Exercise goal.
For the entries below, how many lines include the word "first"? Give the figure and nothing more.

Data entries
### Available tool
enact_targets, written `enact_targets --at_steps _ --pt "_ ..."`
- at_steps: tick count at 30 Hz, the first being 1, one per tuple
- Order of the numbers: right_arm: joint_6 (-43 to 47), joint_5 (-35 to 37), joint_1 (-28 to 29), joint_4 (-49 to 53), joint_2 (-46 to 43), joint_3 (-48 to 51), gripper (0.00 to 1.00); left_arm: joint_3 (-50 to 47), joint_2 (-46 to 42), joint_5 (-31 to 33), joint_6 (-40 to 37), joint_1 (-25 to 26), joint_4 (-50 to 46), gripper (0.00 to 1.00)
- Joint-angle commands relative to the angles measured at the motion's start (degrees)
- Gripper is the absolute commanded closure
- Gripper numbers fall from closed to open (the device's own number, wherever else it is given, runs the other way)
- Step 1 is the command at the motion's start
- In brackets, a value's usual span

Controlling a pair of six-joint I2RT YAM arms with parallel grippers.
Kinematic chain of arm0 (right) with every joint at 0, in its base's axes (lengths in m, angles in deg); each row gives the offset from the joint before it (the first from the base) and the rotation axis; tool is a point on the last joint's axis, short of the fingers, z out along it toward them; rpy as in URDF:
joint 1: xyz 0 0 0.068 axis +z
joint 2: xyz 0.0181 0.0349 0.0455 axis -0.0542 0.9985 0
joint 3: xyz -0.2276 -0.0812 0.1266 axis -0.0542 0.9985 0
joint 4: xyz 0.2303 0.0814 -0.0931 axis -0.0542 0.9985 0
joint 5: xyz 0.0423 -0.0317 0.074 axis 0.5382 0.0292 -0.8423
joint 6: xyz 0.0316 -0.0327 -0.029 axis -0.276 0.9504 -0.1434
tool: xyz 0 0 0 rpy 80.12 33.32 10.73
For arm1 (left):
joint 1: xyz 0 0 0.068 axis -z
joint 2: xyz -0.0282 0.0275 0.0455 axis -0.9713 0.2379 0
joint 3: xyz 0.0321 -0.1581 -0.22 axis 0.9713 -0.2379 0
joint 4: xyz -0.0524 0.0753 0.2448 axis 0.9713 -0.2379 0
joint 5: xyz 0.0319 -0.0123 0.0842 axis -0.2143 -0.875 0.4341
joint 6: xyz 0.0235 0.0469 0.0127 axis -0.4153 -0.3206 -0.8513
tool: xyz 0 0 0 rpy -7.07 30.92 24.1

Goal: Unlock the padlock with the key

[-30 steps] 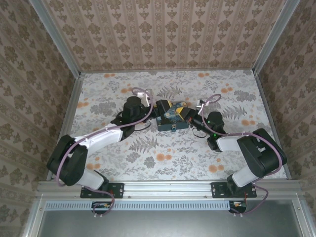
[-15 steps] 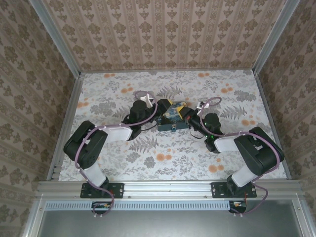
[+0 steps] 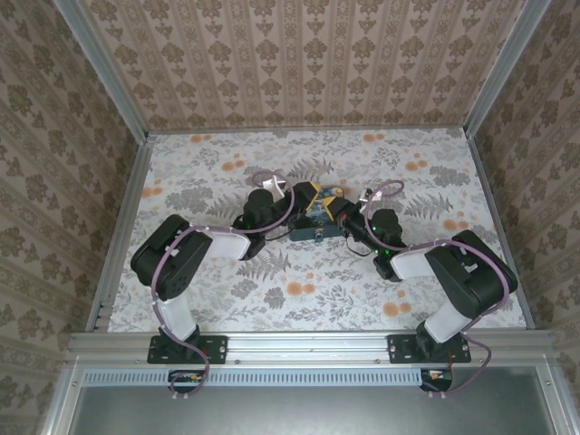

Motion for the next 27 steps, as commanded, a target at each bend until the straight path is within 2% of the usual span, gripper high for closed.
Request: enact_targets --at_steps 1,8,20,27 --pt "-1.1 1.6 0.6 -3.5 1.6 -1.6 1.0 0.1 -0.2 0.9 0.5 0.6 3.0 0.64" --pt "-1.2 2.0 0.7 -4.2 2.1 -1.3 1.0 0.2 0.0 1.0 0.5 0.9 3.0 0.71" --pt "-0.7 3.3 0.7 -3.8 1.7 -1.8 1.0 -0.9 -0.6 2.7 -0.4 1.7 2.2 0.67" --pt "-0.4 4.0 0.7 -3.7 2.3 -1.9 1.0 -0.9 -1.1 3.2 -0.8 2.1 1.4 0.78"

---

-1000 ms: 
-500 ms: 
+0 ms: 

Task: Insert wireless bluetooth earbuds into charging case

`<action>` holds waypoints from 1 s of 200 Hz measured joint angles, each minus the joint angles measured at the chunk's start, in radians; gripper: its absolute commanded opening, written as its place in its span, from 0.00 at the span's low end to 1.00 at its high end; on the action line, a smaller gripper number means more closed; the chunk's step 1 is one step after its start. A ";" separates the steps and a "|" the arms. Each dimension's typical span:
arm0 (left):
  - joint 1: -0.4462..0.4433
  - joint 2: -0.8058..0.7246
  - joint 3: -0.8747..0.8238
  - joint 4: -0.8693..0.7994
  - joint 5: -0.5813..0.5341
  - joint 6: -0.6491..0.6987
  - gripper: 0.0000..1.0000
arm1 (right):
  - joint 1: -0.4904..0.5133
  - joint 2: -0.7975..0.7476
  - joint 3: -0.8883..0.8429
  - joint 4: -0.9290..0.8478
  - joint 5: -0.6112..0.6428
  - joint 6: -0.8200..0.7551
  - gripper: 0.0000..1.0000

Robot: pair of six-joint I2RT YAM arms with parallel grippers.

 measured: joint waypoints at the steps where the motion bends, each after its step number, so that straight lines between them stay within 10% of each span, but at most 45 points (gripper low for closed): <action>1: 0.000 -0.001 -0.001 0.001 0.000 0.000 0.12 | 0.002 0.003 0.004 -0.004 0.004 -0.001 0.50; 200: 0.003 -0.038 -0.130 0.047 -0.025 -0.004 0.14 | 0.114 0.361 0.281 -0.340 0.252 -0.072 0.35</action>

Reply to the exercise.
2